(Source data Opens)

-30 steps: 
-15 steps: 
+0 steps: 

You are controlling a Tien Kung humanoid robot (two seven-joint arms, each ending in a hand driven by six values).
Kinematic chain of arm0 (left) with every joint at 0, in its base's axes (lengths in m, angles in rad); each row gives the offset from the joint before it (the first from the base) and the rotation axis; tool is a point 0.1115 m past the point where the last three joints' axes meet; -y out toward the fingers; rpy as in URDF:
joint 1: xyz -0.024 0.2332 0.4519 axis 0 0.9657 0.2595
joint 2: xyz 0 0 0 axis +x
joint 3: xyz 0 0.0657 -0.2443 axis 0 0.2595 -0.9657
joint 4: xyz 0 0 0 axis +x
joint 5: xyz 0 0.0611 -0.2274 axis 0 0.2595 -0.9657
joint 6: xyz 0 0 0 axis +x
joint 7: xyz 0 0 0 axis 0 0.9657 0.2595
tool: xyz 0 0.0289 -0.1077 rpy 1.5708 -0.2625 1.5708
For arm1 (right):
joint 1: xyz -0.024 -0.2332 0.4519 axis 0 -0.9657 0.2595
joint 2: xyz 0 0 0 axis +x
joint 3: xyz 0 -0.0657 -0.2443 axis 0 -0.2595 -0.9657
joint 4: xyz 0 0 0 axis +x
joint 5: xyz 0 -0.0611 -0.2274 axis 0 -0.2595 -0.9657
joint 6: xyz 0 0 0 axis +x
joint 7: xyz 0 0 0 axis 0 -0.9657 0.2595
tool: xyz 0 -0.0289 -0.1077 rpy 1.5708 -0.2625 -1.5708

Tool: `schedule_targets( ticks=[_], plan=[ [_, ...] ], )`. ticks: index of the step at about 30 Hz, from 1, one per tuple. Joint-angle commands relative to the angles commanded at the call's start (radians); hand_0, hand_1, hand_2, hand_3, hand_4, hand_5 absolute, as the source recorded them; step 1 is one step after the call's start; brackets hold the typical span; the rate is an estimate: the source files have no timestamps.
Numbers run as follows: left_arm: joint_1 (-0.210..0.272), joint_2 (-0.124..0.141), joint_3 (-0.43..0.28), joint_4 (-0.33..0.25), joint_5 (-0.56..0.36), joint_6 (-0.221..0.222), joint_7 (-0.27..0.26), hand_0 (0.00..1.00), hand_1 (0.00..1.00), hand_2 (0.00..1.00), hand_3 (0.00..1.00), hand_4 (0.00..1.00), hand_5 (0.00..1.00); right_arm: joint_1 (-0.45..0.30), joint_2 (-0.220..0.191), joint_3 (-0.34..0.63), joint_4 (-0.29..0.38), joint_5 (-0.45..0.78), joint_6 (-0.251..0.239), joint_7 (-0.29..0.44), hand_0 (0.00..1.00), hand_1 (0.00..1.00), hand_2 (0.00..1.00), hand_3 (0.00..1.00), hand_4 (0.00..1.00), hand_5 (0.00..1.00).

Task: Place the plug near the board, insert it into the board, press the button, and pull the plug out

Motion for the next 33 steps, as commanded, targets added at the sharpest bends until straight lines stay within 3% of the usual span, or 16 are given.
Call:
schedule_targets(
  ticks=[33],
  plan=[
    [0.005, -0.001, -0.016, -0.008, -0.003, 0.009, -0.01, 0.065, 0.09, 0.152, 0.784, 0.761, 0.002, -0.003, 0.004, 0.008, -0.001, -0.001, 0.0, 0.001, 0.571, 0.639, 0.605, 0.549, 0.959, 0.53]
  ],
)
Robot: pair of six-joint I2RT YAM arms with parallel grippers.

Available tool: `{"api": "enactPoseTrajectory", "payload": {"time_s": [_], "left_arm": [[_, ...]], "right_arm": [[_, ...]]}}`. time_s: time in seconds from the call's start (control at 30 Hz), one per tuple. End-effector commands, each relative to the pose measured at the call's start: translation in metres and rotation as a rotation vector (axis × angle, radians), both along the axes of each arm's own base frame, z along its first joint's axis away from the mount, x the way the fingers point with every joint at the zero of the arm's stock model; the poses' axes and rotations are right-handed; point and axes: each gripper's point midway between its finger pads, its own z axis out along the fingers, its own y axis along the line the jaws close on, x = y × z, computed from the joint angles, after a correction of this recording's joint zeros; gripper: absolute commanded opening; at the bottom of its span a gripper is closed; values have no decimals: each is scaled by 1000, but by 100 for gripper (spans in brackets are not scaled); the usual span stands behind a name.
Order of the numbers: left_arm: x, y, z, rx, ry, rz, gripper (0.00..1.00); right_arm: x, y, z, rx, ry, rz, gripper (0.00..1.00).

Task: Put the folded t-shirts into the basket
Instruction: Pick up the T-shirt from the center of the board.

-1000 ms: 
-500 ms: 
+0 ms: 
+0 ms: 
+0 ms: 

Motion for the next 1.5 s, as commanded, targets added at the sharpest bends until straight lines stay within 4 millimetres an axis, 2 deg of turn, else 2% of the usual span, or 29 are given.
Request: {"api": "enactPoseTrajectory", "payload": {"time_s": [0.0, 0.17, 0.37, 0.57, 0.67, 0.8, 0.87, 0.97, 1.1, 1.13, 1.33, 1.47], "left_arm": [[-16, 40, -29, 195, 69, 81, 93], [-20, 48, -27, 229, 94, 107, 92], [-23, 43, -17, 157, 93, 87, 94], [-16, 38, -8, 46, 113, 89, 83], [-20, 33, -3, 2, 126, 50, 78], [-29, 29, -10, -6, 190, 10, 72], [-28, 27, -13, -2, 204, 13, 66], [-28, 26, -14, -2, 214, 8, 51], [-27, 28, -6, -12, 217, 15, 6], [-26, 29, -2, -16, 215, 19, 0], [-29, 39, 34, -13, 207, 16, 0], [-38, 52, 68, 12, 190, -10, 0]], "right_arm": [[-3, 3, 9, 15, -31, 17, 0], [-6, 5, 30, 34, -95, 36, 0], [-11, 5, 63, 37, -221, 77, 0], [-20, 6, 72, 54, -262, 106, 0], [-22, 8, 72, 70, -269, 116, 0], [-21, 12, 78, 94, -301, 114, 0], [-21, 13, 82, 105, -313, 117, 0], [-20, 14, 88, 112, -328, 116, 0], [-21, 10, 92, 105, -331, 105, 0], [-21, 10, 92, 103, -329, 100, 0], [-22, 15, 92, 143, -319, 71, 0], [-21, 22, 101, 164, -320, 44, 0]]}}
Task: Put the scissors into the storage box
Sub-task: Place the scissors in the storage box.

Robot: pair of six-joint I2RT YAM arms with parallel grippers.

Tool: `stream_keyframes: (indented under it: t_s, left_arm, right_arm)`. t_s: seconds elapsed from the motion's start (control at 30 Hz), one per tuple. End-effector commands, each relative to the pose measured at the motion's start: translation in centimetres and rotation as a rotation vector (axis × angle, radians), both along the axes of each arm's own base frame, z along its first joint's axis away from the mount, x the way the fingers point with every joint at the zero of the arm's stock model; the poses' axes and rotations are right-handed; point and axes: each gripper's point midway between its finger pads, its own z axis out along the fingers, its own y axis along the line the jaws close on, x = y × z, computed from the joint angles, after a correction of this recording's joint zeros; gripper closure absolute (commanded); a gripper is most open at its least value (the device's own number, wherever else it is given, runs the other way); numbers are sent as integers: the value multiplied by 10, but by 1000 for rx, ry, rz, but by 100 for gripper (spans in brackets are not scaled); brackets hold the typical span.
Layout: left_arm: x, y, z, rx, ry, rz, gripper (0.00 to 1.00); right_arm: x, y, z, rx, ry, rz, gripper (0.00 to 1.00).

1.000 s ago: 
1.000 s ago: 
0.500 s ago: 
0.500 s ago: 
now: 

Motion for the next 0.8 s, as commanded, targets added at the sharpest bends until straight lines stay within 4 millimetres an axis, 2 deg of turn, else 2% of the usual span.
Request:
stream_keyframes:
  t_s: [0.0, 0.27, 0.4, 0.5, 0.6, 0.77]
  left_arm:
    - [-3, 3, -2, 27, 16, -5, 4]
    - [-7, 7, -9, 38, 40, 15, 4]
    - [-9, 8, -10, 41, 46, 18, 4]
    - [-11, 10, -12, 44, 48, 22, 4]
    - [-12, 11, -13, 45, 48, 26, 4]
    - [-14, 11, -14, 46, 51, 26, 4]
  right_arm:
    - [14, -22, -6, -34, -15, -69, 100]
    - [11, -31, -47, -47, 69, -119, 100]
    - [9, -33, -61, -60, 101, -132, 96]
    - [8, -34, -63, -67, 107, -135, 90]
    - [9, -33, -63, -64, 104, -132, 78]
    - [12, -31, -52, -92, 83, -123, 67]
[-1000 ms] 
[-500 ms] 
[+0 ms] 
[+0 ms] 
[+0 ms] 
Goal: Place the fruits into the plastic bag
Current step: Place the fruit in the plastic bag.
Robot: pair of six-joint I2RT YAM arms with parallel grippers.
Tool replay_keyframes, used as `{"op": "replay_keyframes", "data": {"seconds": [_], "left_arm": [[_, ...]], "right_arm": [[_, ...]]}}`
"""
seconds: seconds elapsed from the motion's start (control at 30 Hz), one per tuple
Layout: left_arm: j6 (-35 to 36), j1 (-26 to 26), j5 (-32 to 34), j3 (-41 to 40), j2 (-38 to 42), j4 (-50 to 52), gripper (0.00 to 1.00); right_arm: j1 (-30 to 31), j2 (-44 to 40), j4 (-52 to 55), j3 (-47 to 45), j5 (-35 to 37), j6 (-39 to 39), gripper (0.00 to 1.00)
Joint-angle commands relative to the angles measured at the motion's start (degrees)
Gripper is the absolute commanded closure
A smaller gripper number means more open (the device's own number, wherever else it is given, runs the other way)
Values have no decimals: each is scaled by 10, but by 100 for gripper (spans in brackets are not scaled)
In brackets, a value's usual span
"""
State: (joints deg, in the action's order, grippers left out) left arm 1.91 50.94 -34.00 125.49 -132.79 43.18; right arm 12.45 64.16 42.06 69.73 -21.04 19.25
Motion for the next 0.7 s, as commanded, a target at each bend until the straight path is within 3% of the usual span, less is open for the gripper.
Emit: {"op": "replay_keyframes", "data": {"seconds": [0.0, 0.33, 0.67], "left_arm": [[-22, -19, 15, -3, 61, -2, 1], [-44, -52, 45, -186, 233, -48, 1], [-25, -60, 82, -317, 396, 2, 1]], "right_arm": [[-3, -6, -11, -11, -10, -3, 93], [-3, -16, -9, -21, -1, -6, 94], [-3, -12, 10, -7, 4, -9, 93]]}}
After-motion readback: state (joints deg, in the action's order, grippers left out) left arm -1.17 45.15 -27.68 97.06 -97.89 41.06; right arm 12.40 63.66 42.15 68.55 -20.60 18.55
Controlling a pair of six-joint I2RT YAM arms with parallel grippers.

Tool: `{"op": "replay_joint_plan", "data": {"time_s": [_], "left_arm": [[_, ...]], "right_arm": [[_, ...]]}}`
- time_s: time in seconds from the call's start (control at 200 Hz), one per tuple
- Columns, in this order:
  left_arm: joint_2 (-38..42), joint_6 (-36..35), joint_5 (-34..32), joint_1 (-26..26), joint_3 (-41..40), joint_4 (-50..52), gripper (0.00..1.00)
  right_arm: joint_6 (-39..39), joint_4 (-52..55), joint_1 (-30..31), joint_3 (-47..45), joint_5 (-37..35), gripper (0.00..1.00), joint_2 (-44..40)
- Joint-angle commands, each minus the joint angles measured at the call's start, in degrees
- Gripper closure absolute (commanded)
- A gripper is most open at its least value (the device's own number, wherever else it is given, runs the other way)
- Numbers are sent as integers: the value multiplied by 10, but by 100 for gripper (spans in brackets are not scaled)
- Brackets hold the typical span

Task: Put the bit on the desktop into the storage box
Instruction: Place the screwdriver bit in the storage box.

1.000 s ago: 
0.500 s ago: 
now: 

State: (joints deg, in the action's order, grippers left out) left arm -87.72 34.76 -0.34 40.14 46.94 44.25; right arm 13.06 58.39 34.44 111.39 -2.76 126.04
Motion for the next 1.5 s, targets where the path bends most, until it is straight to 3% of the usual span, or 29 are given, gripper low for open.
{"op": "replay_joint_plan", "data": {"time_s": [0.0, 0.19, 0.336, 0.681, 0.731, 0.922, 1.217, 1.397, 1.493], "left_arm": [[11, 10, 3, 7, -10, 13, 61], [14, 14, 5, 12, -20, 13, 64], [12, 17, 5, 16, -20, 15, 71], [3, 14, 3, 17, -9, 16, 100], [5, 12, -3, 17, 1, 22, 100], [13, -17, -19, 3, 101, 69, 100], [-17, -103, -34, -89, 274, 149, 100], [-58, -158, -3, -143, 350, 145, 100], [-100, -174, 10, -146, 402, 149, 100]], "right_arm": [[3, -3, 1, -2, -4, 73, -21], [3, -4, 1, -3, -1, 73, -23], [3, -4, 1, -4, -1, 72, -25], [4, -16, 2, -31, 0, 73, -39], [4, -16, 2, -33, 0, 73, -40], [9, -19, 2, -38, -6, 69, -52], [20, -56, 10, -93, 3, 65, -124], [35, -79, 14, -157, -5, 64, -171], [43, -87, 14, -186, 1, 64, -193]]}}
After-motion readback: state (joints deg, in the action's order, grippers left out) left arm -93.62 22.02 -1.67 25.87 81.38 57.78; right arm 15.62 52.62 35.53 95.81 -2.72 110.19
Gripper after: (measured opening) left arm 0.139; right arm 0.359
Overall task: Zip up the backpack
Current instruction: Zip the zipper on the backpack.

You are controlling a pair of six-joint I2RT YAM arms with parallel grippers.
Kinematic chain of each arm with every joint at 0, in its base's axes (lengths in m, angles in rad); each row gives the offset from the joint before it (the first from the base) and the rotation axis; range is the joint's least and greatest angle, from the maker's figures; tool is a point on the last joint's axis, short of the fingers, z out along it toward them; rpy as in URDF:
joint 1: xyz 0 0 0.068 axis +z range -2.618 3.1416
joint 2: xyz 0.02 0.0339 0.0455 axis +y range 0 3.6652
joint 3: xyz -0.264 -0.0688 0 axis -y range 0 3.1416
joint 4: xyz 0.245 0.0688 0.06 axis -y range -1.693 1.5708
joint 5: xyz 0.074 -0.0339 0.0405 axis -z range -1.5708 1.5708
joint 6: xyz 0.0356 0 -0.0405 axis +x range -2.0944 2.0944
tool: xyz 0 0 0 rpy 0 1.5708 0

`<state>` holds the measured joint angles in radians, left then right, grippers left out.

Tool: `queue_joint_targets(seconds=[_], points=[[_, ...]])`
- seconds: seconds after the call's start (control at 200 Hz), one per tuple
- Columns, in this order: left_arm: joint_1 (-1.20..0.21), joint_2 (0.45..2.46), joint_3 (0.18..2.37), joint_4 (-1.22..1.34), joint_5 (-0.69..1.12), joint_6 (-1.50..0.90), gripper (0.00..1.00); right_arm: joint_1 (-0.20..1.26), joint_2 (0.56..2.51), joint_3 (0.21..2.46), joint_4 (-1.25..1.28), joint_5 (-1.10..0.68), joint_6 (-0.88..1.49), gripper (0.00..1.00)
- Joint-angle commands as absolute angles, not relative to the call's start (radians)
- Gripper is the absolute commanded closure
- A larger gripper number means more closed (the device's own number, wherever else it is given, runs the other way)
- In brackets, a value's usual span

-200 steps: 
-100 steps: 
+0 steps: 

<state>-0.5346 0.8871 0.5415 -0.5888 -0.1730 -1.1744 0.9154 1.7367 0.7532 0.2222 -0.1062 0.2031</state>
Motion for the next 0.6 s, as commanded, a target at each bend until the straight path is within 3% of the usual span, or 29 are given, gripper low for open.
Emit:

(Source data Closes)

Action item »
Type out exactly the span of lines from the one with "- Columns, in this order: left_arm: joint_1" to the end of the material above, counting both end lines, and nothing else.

Completed task »
- Columns, in this order: left_arm: joint_1 (-1.20..0.21), joint_2 (0.45..2.46), joint_3 (0.18..2.37), joint_4 (-1.22..1.34), joint_5 (-0.69..1.12), joint_6 (-1.50..0.90), gripper (0.00..1.00); right_arm: joint_1 (-0.20..1.26), joint_2 (0.56..2.51), joint_3 (0.21..2.46), joint_4 (-1.25..1.28), joint_5 (-1.10..0.68), joint_6 (-0.88..1.49), gripper (0.00..1.00)
- Joint-angle commands as absolute angles, not relative to the call's start (radians)
- Gripper is the absolute commanded closure
- A larger gripper number means more closed (the device's own number, wherever else it is given, runs the other way)
- In brackets, a value's usual span

-200 steps: 
-100 steps: 
+0 steps: 

<state>-0.5346 0.8871 0.5415 -0.5888 -0.1730 -1.1744 0.9154 1.7367 0.7532 0.2222 -0.1062 0.2031</state>
Motion for the next 0.6 s, as commanded, a target at each bend until the straight path is within 3% of the usual span, or 29 are given, gripper low for open.
Emit:

The answer is complete.